**Input records:**
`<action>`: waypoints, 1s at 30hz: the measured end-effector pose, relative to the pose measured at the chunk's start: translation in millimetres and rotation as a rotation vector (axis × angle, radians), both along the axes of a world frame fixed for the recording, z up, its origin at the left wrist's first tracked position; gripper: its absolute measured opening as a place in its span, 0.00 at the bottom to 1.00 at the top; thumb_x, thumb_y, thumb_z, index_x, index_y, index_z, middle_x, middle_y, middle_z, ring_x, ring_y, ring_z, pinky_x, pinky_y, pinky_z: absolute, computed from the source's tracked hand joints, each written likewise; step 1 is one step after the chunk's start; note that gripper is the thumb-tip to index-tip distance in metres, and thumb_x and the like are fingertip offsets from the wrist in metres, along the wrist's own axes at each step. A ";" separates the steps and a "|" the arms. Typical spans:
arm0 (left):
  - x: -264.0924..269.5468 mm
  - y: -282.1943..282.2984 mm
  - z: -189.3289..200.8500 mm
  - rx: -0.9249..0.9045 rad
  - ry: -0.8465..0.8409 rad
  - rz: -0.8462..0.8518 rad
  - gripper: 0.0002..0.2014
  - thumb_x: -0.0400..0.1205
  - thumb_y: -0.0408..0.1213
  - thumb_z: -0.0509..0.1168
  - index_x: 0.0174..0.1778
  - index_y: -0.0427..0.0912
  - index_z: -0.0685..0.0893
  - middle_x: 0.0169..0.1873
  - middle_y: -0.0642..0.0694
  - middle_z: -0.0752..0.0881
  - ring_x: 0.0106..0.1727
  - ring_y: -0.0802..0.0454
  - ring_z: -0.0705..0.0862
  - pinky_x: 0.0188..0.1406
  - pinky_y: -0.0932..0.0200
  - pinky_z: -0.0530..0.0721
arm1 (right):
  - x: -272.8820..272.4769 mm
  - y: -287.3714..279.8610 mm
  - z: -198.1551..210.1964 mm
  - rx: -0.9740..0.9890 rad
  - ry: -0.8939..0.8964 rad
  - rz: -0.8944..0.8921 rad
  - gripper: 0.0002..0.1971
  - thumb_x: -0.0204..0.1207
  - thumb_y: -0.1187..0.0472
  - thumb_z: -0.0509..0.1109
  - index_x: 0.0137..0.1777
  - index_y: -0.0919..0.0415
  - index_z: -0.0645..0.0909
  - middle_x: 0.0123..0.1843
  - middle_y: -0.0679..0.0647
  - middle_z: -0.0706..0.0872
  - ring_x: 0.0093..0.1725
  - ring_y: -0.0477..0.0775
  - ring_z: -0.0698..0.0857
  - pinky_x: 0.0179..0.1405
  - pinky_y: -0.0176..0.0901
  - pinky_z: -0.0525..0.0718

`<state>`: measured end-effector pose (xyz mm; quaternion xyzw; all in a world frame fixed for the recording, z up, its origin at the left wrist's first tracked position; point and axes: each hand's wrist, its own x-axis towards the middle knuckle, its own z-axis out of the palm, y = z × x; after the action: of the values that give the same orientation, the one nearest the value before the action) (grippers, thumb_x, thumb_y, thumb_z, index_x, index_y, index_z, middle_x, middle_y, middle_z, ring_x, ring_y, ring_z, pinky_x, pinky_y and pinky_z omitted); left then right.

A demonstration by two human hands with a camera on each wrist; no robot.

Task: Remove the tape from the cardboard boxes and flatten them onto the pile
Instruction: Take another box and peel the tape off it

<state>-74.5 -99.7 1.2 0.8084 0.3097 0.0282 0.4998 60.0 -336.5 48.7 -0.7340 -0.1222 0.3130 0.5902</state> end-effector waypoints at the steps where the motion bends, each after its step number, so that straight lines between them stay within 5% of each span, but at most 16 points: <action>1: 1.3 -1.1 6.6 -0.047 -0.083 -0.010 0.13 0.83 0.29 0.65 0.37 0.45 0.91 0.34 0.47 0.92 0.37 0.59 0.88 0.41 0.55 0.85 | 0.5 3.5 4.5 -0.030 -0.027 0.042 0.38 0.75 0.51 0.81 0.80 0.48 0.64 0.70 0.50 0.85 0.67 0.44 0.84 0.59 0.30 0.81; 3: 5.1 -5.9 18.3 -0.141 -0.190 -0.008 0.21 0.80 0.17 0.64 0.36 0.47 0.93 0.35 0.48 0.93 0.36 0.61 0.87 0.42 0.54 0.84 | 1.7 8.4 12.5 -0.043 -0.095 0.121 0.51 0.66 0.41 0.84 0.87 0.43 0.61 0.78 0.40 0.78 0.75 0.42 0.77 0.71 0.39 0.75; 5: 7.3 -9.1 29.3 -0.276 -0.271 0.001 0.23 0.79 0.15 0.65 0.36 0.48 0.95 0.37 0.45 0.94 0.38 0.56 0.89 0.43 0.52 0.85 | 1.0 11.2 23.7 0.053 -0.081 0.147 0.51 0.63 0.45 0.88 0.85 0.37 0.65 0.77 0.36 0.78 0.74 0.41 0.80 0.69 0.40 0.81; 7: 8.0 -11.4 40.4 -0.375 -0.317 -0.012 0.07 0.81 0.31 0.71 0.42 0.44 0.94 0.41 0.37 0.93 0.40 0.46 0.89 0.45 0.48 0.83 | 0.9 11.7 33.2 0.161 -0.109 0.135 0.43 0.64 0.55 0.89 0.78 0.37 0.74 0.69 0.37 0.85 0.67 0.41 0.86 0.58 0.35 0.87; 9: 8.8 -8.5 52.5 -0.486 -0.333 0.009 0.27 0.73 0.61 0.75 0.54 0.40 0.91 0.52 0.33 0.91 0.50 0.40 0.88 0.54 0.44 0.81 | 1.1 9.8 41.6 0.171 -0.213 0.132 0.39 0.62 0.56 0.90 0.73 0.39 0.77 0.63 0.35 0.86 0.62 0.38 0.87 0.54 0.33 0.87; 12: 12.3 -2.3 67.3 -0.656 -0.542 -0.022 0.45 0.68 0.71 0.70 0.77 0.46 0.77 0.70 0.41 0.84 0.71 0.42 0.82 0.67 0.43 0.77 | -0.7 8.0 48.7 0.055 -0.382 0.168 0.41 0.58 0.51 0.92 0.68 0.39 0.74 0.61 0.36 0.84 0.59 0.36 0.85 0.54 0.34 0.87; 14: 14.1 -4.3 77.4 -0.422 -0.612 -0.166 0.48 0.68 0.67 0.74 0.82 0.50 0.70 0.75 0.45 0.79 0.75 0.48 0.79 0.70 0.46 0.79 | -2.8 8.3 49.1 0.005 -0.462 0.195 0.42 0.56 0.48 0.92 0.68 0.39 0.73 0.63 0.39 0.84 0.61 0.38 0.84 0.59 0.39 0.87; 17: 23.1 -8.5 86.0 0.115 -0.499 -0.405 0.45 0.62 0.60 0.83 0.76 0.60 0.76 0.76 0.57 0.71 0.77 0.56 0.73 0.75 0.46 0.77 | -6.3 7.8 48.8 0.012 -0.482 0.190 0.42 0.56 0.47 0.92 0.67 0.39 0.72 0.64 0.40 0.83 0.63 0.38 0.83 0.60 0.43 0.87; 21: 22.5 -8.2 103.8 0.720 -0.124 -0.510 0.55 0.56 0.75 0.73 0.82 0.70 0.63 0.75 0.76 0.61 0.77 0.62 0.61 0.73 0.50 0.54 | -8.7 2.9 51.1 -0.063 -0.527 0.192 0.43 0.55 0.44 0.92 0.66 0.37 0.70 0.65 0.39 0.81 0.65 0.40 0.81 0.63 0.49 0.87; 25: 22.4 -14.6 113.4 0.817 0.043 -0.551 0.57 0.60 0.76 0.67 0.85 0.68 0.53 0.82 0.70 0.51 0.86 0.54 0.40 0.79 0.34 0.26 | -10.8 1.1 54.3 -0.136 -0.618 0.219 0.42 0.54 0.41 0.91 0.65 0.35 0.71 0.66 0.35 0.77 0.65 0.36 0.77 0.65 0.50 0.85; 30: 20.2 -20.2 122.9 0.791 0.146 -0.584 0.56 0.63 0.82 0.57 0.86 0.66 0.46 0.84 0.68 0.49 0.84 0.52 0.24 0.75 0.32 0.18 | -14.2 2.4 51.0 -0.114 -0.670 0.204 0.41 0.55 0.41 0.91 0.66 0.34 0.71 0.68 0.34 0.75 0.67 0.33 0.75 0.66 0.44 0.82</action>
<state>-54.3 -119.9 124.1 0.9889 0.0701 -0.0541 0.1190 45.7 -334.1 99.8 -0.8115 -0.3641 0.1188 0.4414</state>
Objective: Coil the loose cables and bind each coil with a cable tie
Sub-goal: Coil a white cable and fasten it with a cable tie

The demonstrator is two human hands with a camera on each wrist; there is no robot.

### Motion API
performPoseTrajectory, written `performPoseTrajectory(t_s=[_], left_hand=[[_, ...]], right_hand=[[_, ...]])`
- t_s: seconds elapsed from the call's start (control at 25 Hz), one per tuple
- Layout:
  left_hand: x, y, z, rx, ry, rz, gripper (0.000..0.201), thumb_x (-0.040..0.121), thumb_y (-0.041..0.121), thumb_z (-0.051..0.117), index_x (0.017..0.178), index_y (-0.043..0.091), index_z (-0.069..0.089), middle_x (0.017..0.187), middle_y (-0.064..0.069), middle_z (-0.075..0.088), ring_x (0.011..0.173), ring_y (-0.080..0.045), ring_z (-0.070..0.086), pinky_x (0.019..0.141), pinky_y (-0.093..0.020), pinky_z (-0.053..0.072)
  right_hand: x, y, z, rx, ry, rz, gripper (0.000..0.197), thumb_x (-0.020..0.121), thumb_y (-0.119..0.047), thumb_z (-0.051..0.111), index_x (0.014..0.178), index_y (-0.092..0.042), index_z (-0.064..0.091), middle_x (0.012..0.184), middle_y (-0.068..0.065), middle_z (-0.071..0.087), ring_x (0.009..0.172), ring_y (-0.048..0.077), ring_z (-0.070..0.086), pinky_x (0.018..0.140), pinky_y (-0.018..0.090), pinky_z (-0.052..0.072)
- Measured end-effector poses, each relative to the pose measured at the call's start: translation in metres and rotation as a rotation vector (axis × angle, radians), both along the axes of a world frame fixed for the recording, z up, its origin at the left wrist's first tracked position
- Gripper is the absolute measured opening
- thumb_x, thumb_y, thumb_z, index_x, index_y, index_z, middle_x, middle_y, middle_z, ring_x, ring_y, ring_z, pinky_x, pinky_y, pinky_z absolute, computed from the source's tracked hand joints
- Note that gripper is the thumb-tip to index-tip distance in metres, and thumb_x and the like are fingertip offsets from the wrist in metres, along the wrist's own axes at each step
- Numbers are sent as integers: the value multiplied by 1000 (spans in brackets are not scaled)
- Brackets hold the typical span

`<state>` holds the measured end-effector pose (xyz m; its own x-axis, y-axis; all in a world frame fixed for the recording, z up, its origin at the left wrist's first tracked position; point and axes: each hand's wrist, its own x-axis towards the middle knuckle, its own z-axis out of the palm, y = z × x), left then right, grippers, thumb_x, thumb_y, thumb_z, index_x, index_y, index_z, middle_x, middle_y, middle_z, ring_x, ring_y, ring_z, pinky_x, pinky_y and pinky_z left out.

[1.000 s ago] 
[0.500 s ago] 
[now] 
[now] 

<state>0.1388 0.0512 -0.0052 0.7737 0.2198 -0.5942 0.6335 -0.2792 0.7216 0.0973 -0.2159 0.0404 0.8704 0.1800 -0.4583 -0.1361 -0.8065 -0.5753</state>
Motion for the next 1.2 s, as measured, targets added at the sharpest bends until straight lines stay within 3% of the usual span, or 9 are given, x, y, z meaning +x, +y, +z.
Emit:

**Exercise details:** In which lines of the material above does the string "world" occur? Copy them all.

**Exercise response:**
`<action>`: waypoints, 1s at 30hz: the measured end-effector pose, relative to the pose measured at the chunk's start: translation in millimetres and rotation as a rotation vector (axis × angle, radians), both along the axes of a world frame fixed for the recording, z up, its origin at the left wrist's first tracked position; gripper: its absolute measured opening as a place in its span, 0.00 at the bottom to 1.00 at the top; thumb_x, thumb_y, thumb_z, index_x, index_y, index_z, middle_x, middle_y, middle_z, ring_x, ring_y, ring_z, pinky_x, pinky_y, pinky_z: absolute, computed from the source's tracked hand joints, each written likewise; step 1 is one step after the chunk's start; note that gripper is the thumb-tip to index-tip distance in metres, and thumb_x and the like are fingertip offsets from the wrist in metres, along the wrist's own axes at each step. A ";" separates the steps and a "|" the arms. Typical spans:
`<state>`: measured end-effector pose (xyz mm; quaternion xyzw; all in a world frame fixed for the recording, z up, its origin at the left wrist's first tracked position; point and axes: each hand's wrist, its own x-axis towards the middle knuckle, its own z-axis out of the palm, y = z × x; after the action: of the values that give the same orientation, the one nearest the value before the action) (grippers, thumb_x, thumb_y, thumb_z, index_x, index_y, index_z, middle_x, middle_y, middle_z, ring_x, ring_y, ring_z, pinky_x, pinky_y and pinky_z omitted); left then right.
- Measured end-effector poses, each relative to the pose measured at the call's start: translation in metres and rotation as a rotation vector (axis × angle, radians), both along the axes of a world frame fixed for the recording, z up, its origin at the left wrist's first tracked position
`<state>` holds the measured end-effector pose (xyz m; its own x-axis, y-axis; all in a world frame fixed for the recording, z up, its origin at the left wrist's first tracked position; point and axes: each hand's wrist, its own x-axis towards the middle knuckle, its own z-axis out of the palm, y = z × x), left then right, grippers, thumb_x, thumb_y, thumb_z, index_x, index_y, index_z, middle_x, middle_y, middle_z, ring_x, ring_y, ring_z, pinky_x, pinky_y and pinky_z left out.

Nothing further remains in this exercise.